◆ Collected data:
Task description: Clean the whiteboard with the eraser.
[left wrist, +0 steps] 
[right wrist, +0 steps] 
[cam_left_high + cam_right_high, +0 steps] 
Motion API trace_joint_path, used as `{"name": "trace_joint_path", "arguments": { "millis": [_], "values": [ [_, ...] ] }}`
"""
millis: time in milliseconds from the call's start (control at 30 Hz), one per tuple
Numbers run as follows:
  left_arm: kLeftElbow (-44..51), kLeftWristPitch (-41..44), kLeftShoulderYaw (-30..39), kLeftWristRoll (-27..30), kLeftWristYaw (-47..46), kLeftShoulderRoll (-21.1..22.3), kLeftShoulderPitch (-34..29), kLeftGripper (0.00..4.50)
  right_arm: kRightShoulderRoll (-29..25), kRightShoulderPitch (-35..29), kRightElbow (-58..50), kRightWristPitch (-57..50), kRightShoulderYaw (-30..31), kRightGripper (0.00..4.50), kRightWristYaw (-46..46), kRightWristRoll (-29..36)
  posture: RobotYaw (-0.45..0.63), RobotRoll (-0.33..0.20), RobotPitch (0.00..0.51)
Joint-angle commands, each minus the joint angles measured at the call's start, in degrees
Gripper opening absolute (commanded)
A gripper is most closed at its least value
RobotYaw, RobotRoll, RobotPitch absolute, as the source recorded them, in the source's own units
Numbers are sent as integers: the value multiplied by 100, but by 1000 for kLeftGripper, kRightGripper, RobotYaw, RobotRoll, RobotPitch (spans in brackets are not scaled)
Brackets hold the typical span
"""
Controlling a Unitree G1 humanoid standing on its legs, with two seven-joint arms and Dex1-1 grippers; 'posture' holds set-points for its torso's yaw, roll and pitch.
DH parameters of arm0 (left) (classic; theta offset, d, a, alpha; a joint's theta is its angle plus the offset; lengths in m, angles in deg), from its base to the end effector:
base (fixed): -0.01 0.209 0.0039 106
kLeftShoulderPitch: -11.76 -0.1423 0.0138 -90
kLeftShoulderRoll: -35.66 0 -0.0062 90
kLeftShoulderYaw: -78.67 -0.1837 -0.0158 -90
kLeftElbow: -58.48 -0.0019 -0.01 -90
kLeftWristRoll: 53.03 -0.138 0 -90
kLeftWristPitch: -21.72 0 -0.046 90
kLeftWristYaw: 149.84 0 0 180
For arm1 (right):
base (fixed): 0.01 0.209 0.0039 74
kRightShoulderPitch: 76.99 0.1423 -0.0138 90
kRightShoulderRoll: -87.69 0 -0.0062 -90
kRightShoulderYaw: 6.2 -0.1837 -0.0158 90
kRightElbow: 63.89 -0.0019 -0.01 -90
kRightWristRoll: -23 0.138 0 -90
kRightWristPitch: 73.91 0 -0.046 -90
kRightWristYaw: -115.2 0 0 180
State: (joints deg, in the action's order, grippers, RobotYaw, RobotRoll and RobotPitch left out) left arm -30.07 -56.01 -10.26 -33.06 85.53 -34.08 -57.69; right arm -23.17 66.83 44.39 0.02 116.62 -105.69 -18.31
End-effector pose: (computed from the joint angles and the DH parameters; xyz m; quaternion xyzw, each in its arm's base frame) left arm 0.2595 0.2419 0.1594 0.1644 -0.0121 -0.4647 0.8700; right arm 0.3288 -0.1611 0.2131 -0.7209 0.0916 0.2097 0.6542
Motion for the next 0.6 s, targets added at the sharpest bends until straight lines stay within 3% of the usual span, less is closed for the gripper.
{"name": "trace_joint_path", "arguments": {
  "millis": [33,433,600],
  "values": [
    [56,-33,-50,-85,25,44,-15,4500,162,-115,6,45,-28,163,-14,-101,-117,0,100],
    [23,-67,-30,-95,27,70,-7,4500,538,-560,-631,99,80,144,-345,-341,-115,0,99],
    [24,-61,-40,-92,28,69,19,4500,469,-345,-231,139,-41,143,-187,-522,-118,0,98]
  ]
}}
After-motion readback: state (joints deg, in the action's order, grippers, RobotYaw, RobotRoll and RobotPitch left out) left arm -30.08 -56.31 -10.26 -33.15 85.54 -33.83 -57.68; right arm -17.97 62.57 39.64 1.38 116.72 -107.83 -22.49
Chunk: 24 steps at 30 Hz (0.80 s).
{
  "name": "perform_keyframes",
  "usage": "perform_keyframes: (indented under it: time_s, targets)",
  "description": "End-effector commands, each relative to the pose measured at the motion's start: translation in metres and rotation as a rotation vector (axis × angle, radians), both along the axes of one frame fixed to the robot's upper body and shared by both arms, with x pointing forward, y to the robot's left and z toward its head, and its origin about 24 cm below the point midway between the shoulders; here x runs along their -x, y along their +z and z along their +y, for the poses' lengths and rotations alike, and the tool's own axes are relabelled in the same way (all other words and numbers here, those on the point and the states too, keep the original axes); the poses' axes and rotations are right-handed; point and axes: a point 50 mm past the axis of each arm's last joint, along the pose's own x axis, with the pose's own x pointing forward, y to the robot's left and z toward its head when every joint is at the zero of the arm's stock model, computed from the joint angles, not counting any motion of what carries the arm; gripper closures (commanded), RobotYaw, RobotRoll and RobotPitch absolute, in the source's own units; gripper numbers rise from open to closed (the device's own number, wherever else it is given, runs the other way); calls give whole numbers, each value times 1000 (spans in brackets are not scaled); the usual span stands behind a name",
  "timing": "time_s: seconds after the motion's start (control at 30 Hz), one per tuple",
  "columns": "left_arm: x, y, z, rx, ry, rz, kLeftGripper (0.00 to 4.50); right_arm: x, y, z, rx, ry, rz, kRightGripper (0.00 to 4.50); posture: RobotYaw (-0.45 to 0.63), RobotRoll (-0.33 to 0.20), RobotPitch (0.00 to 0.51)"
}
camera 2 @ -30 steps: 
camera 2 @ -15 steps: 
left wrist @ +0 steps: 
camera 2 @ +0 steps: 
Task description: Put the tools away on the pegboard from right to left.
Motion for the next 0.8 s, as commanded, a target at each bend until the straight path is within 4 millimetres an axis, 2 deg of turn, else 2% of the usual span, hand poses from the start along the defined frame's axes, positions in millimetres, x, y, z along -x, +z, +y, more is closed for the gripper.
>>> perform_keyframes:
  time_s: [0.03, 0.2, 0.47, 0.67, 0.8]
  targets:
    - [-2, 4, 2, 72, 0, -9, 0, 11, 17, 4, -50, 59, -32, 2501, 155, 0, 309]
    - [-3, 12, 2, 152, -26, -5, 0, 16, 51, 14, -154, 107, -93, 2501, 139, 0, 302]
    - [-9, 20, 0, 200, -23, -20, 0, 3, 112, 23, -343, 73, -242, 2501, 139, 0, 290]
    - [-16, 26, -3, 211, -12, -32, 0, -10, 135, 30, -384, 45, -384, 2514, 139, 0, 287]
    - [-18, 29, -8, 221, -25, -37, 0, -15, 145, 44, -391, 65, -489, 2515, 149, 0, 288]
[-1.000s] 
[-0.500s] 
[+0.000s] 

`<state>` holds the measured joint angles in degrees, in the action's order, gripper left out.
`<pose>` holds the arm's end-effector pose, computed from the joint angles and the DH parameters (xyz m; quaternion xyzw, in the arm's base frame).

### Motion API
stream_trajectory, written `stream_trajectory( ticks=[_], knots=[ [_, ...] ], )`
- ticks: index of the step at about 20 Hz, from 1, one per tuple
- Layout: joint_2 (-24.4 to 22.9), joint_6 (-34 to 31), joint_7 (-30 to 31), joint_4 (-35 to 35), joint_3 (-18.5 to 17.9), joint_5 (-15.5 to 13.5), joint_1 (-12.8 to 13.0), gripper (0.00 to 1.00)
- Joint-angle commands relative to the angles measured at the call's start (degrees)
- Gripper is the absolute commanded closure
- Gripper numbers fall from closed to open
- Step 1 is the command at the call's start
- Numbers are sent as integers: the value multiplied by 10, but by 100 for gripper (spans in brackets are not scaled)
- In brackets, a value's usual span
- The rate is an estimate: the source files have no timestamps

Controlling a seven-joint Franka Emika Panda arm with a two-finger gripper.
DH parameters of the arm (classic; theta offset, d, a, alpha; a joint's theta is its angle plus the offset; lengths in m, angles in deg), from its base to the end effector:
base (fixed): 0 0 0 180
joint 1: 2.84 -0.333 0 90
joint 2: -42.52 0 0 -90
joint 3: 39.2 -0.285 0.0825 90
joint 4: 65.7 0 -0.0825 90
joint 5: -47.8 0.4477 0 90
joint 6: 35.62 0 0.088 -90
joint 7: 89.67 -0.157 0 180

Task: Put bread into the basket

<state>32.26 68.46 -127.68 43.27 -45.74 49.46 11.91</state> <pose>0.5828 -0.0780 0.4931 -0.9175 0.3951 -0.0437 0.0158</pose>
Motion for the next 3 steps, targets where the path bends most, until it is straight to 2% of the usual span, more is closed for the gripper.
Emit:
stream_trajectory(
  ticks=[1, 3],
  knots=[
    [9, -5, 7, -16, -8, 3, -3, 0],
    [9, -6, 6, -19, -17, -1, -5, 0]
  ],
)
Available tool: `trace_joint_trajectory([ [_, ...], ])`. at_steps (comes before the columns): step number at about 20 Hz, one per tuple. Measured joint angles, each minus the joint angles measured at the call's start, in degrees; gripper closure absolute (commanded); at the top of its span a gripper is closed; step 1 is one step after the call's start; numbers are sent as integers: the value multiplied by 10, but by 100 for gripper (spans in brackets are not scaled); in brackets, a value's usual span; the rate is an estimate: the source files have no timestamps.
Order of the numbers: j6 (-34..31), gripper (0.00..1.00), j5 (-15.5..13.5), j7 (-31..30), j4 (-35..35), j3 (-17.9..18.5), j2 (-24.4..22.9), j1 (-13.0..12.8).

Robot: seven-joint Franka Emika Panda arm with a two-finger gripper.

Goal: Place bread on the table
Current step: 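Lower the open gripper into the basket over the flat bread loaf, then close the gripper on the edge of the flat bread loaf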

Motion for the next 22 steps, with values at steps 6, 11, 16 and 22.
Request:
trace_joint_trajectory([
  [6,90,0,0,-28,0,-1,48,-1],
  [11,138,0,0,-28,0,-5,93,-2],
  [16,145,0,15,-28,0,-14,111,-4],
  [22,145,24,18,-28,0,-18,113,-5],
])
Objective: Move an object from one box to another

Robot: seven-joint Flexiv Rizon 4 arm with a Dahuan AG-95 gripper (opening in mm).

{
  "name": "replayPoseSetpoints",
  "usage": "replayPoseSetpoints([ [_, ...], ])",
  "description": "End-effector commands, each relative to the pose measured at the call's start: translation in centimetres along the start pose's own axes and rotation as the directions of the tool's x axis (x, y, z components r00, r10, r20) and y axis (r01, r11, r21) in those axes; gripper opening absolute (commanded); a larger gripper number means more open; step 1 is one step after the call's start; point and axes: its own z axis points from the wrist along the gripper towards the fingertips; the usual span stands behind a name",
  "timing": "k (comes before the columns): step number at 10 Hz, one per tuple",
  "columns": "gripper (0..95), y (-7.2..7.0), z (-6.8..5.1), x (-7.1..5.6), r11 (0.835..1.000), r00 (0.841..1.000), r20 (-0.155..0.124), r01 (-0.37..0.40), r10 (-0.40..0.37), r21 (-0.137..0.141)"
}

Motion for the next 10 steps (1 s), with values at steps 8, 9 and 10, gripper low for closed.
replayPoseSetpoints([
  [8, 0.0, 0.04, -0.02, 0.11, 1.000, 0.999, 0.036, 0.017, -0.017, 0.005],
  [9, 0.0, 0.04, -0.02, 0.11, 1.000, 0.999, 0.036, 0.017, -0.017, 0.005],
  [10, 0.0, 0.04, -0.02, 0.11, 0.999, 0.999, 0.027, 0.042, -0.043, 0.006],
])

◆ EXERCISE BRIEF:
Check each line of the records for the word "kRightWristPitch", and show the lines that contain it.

◆ FINAL ANSWER:
  right_arm: kRightShoulderRoll (-29..25), kRightShoulderPitch (-35..29), kRightElbow (-58..50), kRightWristPitch (-57..50), kRightShoulderYaw (-30..31), kRightGripper (0.00..4.50), kRightWristYaw (-46..46), kRightWristRoll (-29..36)
kRightWristPitch: 73.91 0 -0.046 -90

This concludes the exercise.